_PROBLEM REQUIREMENTS_. Copy each line below that contains "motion".

_STORED DATA_.
>>>

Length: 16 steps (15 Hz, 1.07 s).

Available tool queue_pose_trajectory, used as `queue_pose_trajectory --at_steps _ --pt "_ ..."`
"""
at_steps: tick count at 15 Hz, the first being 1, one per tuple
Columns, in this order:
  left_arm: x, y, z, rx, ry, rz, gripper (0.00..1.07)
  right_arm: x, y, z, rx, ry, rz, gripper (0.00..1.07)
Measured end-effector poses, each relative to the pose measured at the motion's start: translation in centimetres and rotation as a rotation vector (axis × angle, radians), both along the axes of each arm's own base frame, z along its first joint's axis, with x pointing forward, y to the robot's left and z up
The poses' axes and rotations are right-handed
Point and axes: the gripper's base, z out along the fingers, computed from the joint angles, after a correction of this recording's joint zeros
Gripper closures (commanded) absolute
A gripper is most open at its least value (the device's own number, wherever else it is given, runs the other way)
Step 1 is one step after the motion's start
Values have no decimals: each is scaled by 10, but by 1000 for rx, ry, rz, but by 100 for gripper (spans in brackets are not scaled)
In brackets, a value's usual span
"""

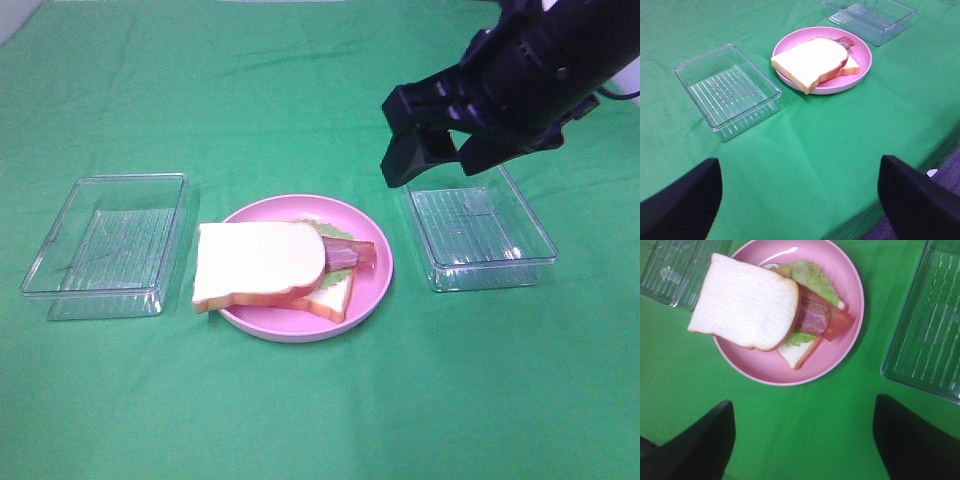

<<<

_WRITTEN SOLUTION_.
Measured end-effector poses, each relative to the pose measured at the motion's start: translation in centimetres and rotation as a rotation vector (axis × angle, radians), both along the axes of each arm's own base frame, z along its first joint's axis, with x pointing forward, y to the robot's left and z up
Step 1 is one step after the motion's start

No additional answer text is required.